Required action: Please, starting at the line that contains "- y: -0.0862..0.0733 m", reproduce every line exactly until the records run out, skipping all pictures.

[Stored items]
--------------------

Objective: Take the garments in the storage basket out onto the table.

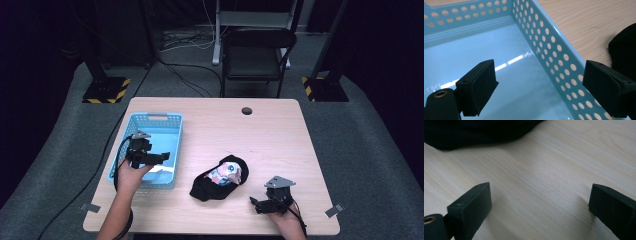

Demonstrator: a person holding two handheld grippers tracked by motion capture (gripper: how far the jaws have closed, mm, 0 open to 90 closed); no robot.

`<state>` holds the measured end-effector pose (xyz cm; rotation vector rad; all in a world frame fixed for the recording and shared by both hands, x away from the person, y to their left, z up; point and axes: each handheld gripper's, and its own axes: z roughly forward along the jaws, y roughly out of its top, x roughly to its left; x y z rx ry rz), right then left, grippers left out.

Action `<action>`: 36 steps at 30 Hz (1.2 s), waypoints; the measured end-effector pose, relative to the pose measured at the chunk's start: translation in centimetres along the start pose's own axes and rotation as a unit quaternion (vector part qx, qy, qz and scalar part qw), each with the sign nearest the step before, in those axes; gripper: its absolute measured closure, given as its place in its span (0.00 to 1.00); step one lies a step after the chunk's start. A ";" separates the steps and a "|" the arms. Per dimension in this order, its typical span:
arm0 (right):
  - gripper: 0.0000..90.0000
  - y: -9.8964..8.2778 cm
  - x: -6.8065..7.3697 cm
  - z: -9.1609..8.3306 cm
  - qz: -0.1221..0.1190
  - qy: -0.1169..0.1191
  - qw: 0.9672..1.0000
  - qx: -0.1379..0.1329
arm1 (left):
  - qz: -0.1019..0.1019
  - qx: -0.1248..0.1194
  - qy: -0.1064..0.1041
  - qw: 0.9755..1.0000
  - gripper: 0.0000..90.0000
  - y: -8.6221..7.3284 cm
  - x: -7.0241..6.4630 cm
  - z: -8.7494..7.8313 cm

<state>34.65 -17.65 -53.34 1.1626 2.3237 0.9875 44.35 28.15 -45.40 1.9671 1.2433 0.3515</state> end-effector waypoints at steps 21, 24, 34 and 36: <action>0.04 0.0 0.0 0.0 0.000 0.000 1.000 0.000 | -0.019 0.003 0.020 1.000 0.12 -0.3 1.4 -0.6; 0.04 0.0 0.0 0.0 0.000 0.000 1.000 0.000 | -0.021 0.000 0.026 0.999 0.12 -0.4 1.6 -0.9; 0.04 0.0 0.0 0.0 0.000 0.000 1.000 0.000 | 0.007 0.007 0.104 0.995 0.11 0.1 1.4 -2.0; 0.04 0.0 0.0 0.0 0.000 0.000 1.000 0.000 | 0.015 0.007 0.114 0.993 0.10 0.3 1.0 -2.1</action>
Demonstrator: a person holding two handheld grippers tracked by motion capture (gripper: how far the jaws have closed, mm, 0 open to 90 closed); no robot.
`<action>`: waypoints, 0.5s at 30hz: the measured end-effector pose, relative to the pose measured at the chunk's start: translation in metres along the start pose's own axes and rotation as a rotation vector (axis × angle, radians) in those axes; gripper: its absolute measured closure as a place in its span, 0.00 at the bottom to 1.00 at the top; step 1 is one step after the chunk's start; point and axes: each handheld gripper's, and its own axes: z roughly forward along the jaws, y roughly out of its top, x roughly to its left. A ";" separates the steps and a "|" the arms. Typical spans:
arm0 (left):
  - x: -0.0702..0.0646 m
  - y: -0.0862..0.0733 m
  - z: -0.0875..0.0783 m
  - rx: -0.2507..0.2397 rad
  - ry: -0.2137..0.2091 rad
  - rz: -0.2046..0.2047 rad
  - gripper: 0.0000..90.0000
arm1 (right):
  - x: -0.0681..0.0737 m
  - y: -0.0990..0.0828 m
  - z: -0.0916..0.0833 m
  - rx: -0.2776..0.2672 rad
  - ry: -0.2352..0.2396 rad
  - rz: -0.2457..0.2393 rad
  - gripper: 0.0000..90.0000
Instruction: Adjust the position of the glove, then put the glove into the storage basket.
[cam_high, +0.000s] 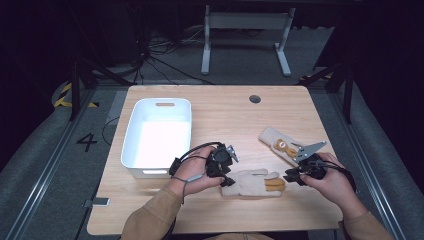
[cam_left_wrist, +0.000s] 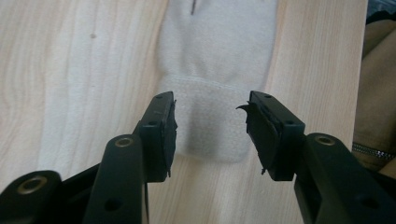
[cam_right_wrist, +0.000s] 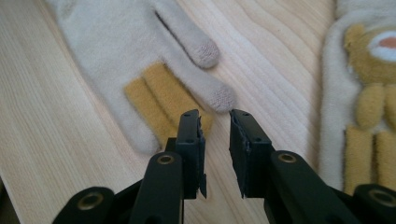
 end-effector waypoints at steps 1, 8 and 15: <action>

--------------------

Result of the exercise:
  - y: -0.0862..0.0733 m
  - z: -0.0875..0.0783 m
  - rx: -0.2507..0.2397 rad
  - ry: -0.2137..0.2091 rad
  - rz: -0.2046..0.2047 rad
  - gripper: 0.0000..90.0000
arm1 (right):
  - x: -0.0681..0.0737 m
  - y: -0.0990..0.0828 m
  - z: -0.0916..0.0833 m
  - rx: -0.2776..0.2672 rad
  - ry: -0.2352..0.2396 rad
  - rz: -0.2457..0.2393 rad
  - gripper: 0.0000..90.0000
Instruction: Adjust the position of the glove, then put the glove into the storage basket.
[cam_high, +0.000s] 
[cam_left_wrist, +0.000s] 
[cam_right_wrist, +0.000s] 
 end-effector waypoints at steps 1, 8 and 15: <action>

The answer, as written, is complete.